Il expose qu'il a produit le bordereau de cession de créances en date du 15 décembre 2016 par lequel la BNP Paribas (venant aux droits de Fortis Banque) a cédé au Fonds commun de titrisation Hugo Créances IV un portefeuille de créances, dont celles détenues sur la société Safico II pour laquelle [T] [P] s'est porté caution personnelle et solidaire, et ce dont il a été informé.

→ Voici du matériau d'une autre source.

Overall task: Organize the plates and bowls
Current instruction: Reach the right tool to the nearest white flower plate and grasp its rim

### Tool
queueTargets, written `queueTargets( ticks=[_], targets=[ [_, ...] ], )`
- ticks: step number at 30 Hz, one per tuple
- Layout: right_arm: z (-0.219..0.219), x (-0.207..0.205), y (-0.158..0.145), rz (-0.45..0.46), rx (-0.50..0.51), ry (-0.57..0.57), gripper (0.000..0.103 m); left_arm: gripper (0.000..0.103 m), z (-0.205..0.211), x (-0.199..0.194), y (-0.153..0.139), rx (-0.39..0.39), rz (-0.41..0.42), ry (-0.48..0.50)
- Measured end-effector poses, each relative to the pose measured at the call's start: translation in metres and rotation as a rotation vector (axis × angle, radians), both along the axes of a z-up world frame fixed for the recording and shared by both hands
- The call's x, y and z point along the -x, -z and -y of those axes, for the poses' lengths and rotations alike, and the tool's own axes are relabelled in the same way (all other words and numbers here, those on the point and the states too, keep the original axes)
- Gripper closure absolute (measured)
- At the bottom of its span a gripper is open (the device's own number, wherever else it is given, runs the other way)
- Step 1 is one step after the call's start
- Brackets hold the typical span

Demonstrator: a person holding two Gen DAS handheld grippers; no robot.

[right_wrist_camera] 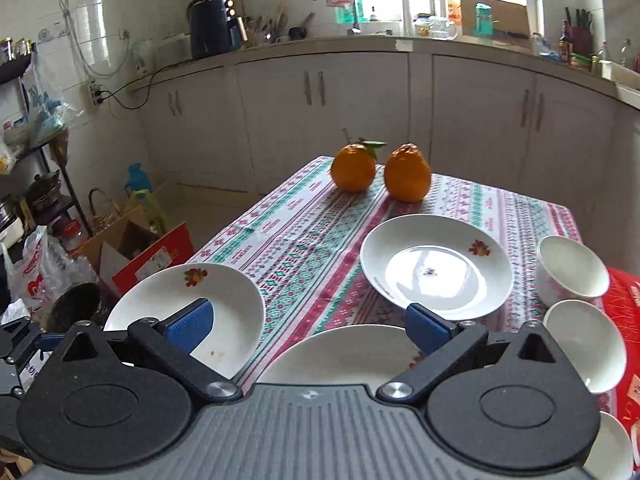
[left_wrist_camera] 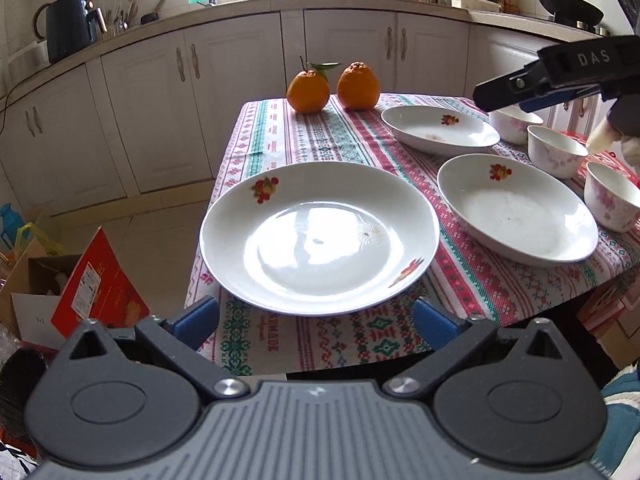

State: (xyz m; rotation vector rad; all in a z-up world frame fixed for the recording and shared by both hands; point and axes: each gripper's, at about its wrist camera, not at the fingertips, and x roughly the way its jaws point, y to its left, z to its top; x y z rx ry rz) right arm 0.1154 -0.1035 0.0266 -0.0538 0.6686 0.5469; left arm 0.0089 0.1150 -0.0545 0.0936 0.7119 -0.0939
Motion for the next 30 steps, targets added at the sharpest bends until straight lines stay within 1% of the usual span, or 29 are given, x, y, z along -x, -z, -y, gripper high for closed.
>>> queueTargets(
  ticks=[4, 7, 10, 13, 21, 26, 30],
  targets=[
    [-0.023, -0.016, 0.010, -0.031, 0.044, -0.047, 0.000, 0.001, -0.006, -0.013, 0.012, -0.018, -0.027, 0.017],
    [-0.036, -0.028, 0.015, -0.051, 0.059, -0.084, 0.000, 0.001, -0.012, -0.020, 0.018, 0.004, -0.046, 0.027],
    [-0.050, -0.037, 0.020, -0.069, 0.073, -0.132, 0.000, 0.001, -0.016, -0.025, 0.022, 0.007, -0.058, 0.035],
    [-0.064, -0.045, 0.024, -0.071, 0.101, -0.185, 0.000, 0.001, -0.022, -0.025, 0.025, 0.045, -0.051, 0.043],
    [-0.095, -0.073, 0.039, -0.110, 0.137, -0.309, 0.000, 0.000, -0.026, -0.023, 0.025, 0.046, -0.037, 0.072],
    [-0.109, -0.092, 0.053, -0.181, 0.121, -0.387, 0.000, 0.000, -0.026, -0.023, 0.024, 0.046, -0.031, 0.068],
    [-0.119, -0.102, 0.064, -0.224, 0.108, -0.452, 0.000, 0.000, -0.028, -0.026, 0.024, 0.048, -0.031, 0.094]
  ],
)
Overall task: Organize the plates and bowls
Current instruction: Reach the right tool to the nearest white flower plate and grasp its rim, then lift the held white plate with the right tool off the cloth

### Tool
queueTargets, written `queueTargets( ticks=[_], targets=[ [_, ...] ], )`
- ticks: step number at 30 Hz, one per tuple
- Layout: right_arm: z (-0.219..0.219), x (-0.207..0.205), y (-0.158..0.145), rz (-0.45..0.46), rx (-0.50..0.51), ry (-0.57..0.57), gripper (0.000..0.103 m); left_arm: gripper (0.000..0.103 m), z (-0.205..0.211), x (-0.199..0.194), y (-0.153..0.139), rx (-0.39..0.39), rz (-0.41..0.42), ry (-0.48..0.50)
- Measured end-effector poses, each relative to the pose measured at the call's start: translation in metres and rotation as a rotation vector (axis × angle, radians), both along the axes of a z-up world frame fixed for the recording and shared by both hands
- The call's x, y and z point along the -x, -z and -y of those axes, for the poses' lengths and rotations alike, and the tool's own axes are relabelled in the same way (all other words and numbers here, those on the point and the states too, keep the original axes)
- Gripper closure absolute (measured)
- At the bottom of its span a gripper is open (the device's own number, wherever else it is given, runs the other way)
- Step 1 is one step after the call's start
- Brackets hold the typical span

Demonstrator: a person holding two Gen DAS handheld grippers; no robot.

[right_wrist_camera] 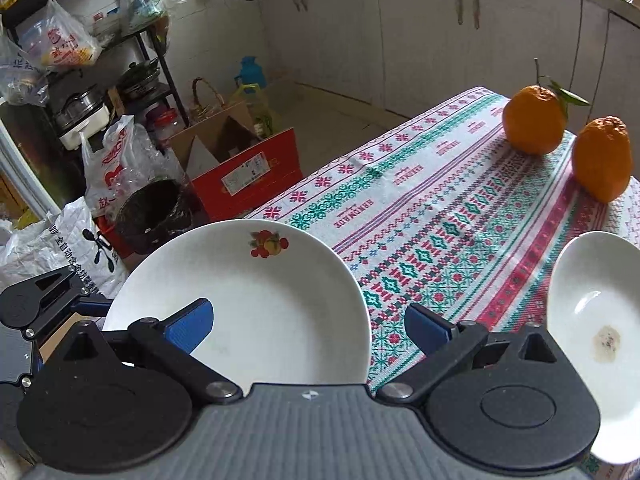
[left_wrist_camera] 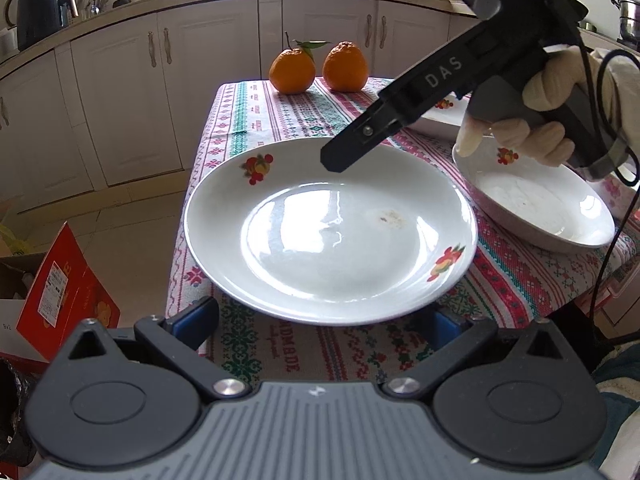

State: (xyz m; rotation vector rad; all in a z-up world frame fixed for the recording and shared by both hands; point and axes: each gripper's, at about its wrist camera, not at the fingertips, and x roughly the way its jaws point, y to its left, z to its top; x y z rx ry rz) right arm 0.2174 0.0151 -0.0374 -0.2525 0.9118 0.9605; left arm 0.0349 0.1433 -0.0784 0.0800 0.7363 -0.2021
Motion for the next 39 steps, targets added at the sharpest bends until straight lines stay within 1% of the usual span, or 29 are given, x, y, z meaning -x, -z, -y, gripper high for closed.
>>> queueTargets(
  ticks=[4, 7, 12, 17, 23, 26, 33, 39],
  targets=[
    [-0.010, -0.008, 0.007, -0.036, -0.008, -0.049, 0.002, 0.001, 0.000, 0.000, -0.001, -0.008, 0.012, 0.028],
    [-0.016, -0.011, 0.012, -0.043, 0.003, -0.072, 0.007, 0.001, 0.001, 0.002, -0.002, -0.027, 0.028, 0.054],
    [-0.021, -0.016, 0.017, -0.078, 0.001, -0.109, 0.016, 0.001, -0.001, 0.000, -0.003, -0.023, 0.030, 0.086],
    [-0.019, -0.018, 0.018, -0.101, -0.011, -0.116, 0.016, 0.001, -0.001, -0.001, -0.004, -0.029, 0.025, 0.105],
    [-0.016, -0.023, 0.017, -0.133, -0.031, -0.093, 0.016, 0.001, -0.002, -0.007, -0.006, -0.035, 0.007, 0.122],
    [-0.014, -0.026, 0.014, -0.130, -0.043, -0.086, 0.016, 0.001, -0.003, -0.013, -0.008, -0.036, 0.008, 0.130],
    [-0.009, -0.046, 0.005, -0.108, -0.059, -0.042, 0.016, 0.001, -0.005, -0.040, -0.015, -0.038, 0.023, 0.161],
    [-0.006, -0.069, 0.005, -0.093, -0.063, 0.002, 0.016, 0.001, -0.008, -0.068, -0.012, -0.026, 0.018, 0.191]
  ],
)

Il affirme que l'acte désigne suffisamment la créance cédée et rappelle qu'il n'est pas impératif que figure dans le bordereau de cession le nom de la caution solidaire du débiteur principal, pas plus que le montant dû dès lors qu'il est identifiable, l'acte de cession étant opposable aux tiers sans autre formalité.
Ensuite, il observe que si l'appel a été formé par les cinq membres de la famille [P], le mineur [B] [P] ne figure pas sur la requête aux fins d'assignation à jour fixe, ni sur l'assignation à jour fixe alors qu'il est débiteur saisi et qu'il était partie à l'instance devant le juge de l'exécution de Paris.
A titre subsidiaire, il relève que Mme [X] [P], M. [B] [P], M. [I] [P] et Mme [Y] [H] épouse de M. [T] [P] n'ont pas comparu à l'audience d'orientation, de sorte que leur demande tendant à se voir autoriser à procéder à la vente amiable formée pour la première fois en appel est irrecevable.
MOTIFS :
Sur la recevabilité de l'appel :
Selon l'article 117 du code de procédure civile, « constituent des irrégularités de fond affectant la validité de l'acte :
Le défaut de capacité d'ester en justice ; »
Par ailleurs, il résulte de l'article R. 322-19 du code des procédures civiles d'exécution que l'appel contre le jugement d'orientation est formé, instruit et jugé selon la procédure à jour fixe, à peine d'irrecevabilité relevée d'office.
En matière de procédure de saisie immobilière, il existe un lien d'indivisibilité entre toutes les parties, de sorte qu'en application de l'article 553 du code de procédure civile, l'appel de l'une des parties à l'instance devant le juge de l'exécution, fût-il limité à la contestation de la créance du créancier poursuivant, doit être formé contre toutes les parties à l'instance, à peine d'irrecevabilité de l'appel.
Il est constant au cas présent que M. [B] [P] était âgé de 17 ans pour être né le [Date naissance 1] 2006 et M. [I] [P] de 16 ans pour être né le [Date naissance 3] 2007 lorsqu'ils ont interjeté appel du jugement déféré et qu'aucun d'eux n'était représenté dans l'acte de déclaration d'appel.
N'ayant pas la capacité juridique étant mineurs, l'appel qu'ils ont interjeté en leur seul nom est entaché d'une irrégularité de fond qui ne peut être couverte de sorte que l'appel doit être déclaré nul.
Au surplus, compte tenu de l'indivisibilité du lien d'instance à l'égard de toutes les parties, l'appel est irrecevable, [B] [P] ne figurant pas dans la requête aux fins d'autorisation à assigner à jour fixe, ni sur l'assignation à jour à jour fixe délivré aux intimés, alors qu'il était partie à l'instance devant le juge de l'exécution et qu'il est directement concerné par le litige en sa qualité de nu-propriétaire du bien saisi.
Sur les demandes accessoires
Au vu de la présente décision, il convient de condamner M. [T] [P], Mme [Y] [P], M. [B] [P], Mme [F] [P] et M. [I] [P] ayant pour administrateurs légaux Mme [Y] [P] et M. [T] [P] aux dépens de la procédure d'appel.
L'équité ne justifie pas qu'il soit fait application de l'article 700 du code de procédure civile au profit des intimées.
Les parties seront donc déboutées de leurs demandes respectives fondées sur l'article 700 du code de procédure civile.
PAR CES MOTIFS,
La Cour,
DECLARE l'appel nul,
DEBOUTE les parties de leurs demandes respectives fondées sur l'article 700 du code de procédure civile,
CONDAMNE M. [T] [P], Mme [Y] [P], M. [B] [P], Mme [X] [P] et M. [I] [P], ayant pour administrateurs légaux Mme [Y] [P] et M. [T] [P], aux dépens de la procédure d'appel.